Questo capitolo è dedicato a francy-volpe e ad un'altra carissima amica (che purtroppo non ha wattpad) che ieri hanno compiuto 13 anni!! Auguroni a voi due ed a.... Me! Esatto, oggi è il mio compleanno. Sto diventando vecchia >.<"
Grazie a tutti voi che leggete e votate questo libro, siete importantissimi per me! <3Martin e Kiara se ne andarono, e lasciarono me e Jack da soli. Poco dopo se ne andò anche lui e mi lasciò da sola nella mia stanza. Aveva deciso di non andarsene fino a quando non mi fossi calmata del tutto. Era stato davvero dolce.
Mi buttai a peso morto sul letto. Non avevo fatto niente di stancante, ma mi sentivo lo stesso eccessivamente esausta.
Non volevo dormire, ma contro la mia volontà le mie palpebre si chiusero e venni trasportata nel mondo dei sogni.-------
Ero sdraiata su un piccolo lettino, sembrava essere di un bambino di sette/otto anni. O meglio, di una bambina. La stanza in cui mi trovavo era completamente rosa, le coperte del letto, le pareti, persino il pavimento, con delle piccole stelline fluorescenti sul soffitto ed una piccola lampadina attaccata ad una presa vicino al letto. Da un lato della stanza vidi avvicinarsi a me una figura nera con i contorni di un uomo. Quando fu abbastanza vicino, riuscii a vederne i tratti più chiaramente grazie alla luce della lampadina. Era alto, un po' robusto, con una capigliatura rossa scompigliata e gli occhi azzurro ghiaccio. Sembravano penetrarti nell'anima.

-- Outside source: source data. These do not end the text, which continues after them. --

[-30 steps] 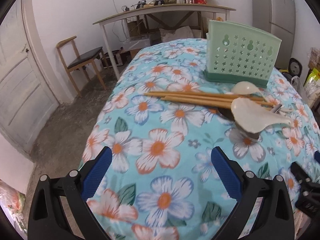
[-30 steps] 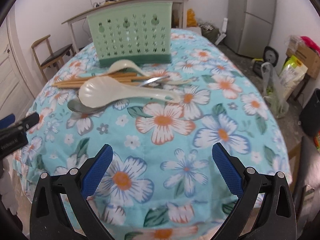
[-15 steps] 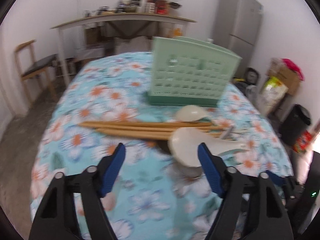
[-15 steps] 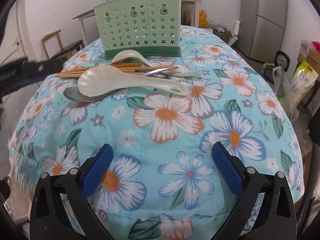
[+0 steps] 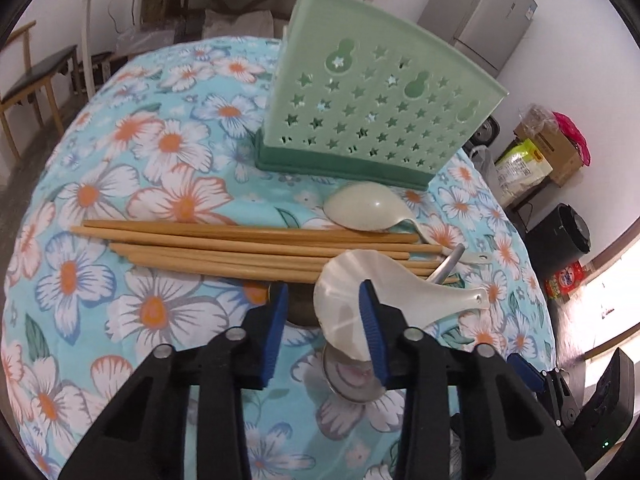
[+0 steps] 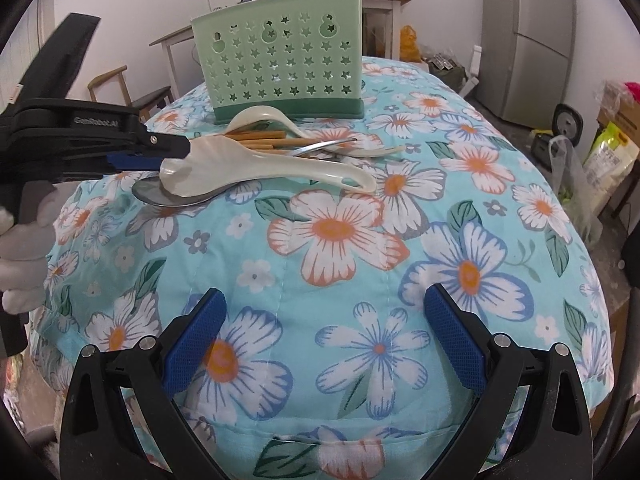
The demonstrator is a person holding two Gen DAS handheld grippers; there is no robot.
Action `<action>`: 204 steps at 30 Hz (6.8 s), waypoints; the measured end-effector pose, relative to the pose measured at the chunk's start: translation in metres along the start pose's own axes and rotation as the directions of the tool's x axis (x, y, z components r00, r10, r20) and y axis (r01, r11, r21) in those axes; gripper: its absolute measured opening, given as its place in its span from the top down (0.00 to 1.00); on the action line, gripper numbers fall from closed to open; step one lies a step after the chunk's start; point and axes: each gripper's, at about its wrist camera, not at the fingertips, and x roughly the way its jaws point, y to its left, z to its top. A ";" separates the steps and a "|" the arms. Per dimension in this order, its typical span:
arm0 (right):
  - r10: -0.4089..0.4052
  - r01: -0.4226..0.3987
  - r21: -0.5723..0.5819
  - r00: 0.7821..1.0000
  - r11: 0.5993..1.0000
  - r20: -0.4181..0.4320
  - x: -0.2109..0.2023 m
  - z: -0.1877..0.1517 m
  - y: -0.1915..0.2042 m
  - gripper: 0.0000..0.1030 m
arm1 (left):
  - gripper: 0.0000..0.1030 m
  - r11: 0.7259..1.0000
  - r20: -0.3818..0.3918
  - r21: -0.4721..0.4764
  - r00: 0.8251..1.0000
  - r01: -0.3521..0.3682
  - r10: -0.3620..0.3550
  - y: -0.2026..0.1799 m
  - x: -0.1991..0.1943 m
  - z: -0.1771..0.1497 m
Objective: Organize utensils
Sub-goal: 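Reach the left gripper to the cream ceramic spoon and close on it, then lift the cream spoon with the left gripper while the right gripper grasps a metal spoon, then carry the cream spoon and metal spoon over the green holder with both grippers, then open the left gripper releasing the cream spoon into the holder while the right drops the metal spoon, then move the left gripper to the second metal spoon and close on it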
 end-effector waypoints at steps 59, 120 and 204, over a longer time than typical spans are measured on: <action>-0.080 0.171 -0.581 0.981 0.796 0.179 0.025 0.027 0.142 0.68 | 0.99 0.982 0.496 -0.099 0.864 0.159 -0.090 0.056 -0.216 -0.040; 0.525 -0.562 0.011 0.779 0.827 0.343 -0.107 0.270 -0.056 0.99 | 0.99 0.907 0.282 0.259 0.924 -0.332 0.257 -0.016 -0.120 0.172; 0.391 -0.353 0.208 0.900 0.912 -0.190 0.028 0.062 -0.041 0.11 | 0.94 0.928 -0.002 -0.356 0.993 0.108 -0.116 0.050 0.008 -0.015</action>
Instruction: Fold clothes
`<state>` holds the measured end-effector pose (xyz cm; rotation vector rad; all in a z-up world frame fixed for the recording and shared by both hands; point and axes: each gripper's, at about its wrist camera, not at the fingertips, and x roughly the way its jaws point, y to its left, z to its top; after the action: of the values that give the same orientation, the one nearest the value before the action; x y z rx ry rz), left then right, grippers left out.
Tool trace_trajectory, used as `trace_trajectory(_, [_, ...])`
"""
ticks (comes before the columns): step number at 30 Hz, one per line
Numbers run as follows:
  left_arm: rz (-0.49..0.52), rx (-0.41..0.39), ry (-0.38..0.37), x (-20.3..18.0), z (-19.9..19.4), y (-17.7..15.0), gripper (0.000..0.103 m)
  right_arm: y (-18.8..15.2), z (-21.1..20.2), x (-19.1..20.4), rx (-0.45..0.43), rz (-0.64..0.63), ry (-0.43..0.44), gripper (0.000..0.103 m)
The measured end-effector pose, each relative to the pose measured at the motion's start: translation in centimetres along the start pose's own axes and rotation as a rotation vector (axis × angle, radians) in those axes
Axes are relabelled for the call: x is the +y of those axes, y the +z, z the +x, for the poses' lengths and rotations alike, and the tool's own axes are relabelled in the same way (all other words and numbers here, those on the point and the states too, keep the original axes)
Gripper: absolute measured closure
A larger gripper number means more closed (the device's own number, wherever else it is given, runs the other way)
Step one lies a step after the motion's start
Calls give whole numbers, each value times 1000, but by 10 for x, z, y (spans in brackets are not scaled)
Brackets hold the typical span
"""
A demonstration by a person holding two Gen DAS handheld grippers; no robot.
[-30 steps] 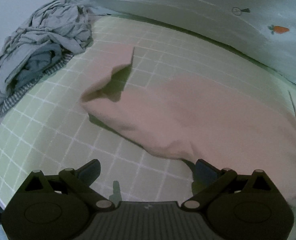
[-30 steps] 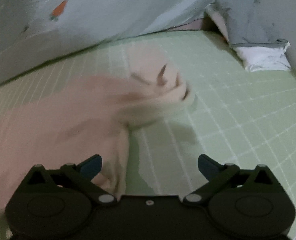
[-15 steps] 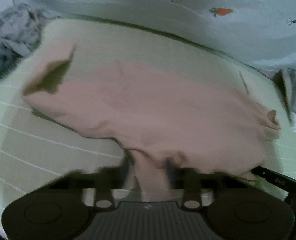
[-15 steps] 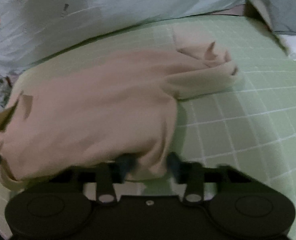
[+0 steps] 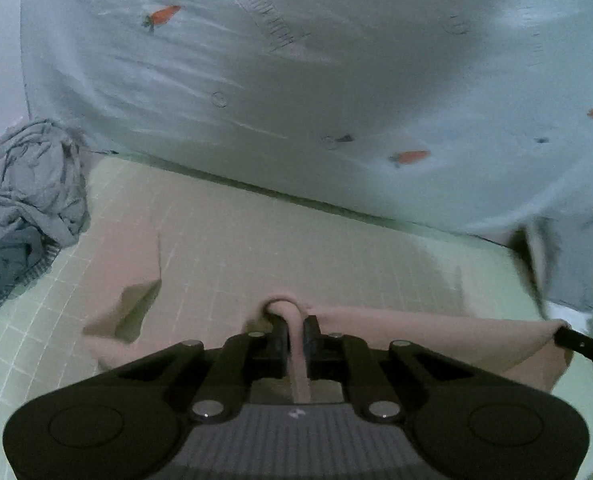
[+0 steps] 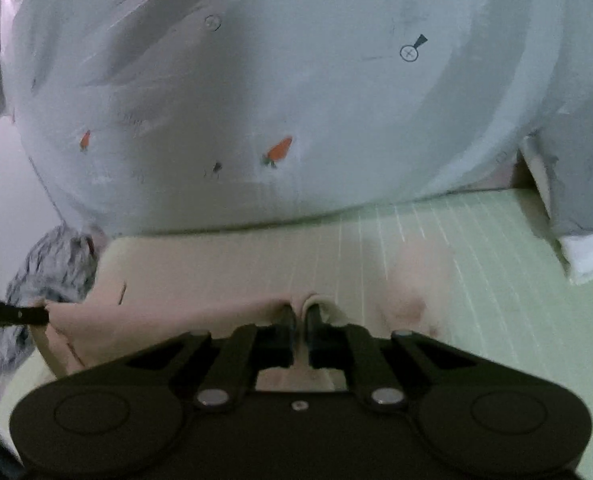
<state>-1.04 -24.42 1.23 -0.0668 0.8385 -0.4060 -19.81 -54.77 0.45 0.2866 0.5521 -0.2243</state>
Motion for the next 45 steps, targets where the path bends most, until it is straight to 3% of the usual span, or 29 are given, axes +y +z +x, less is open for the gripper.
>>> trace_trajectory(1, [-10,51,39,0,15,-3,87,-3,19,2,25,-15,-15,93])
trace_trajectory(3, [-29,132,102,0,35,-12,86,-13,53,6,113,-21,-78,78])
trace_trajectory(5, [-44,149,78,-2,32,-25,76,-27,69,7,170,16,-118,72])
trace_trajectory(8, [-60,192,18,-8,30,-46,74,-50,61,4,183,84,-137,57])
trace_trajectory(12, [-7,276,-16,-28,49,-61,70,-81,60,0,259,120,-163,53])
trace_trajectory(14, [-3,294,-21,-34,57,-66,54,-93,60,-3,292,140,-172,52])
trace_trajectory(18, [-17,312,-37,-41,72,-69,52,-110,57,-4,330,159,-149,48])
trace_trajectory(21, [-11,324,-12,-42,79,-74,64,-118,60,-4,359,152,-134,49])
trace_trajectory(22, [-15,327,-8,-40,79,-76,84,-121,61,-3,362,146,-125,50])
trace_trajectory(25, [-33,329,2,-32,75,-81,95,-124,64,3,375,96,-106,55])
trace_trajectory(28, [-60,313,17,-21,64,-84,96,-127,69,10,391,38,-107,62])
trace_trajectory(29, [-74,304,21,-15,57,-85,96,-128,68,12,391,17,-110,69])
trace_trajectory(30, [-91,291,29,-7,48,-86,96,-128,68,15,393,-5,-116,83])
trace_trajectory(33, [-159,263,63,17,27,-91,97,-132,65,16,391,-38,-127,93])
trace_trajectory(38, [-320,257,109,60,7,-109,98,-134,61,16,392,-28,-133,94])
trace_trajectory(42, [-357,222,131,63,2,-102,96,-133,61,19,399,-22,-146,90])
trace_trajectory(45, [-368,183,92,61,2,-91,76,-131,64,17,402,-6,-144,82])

«P-papà... Mi hai spaventata!» dissi, ma non ero stata io a volerlo. Forse stavo solo assistendo alla scena, stavo facendo da spettatore attraverso il corpo della bambina.
«Calma piccola. Volevo solo darti la buonanotte.» si avvicinò di più a me e mi stampò un bacio in fronte.
«Buonanotte papà.» dissi. Neanche sta volta ero stata io a volerlo.
«Buonanotte Beth.» mi disse l'uomo, che a quanto avevo capito era mio padre.
Quest'ultimo uscì dalla stanza a passo felpato e si avviò nel corridoio. Chiusi gli occhi e mi addormentai.-------
Mi svegliai di soprassalto nel mio letto. Era stato solo un sogno. O forse... Un ricordo? Doveva essere avvenuto quando mio padre era ancora vivo, nella nostra vecchia casa.
Non ricordavo niente di mio padre, se non il fatto che era un uomo meraviglioso che voleva un mondo di bene sia a me, che a mia madre. Lo shock e la confusione che avevo provato alla sua morte avevano cancellato ogni ricordo riguardante lui dalla mia memoria.
Adesso, però, i ricordi stavano lentamente riaffiorando nella mia mente, e questo non mi piaceva. Non volevo provare di nuovo la sofferenza che mi aveva colpita quando scoprii che mio padre era stato assassinato. Inoltre l'assassino ancora non era stato trovato, nonostante fossero passati anni dall'omicidio, e questo mi faceva soffrire ancora di più, perché non sapevo chi era il bastardo che aveva osato far del male ad una persona dolce, sensibile e con un grande cuore, che inoltre era anche mio padre.
Smisi di pensare e guardai la sveglia sul mio comodino. Le 6,15 di martedì. Era ancora troppo presto per andare a scuola, però decisi lo stesso di alzarmi. Scesi le scale e mi preparai un cappuccino e due fette di pane e Nutella. Quel cibo italiano era talmente buono da farmi dimenticare tutto il resto.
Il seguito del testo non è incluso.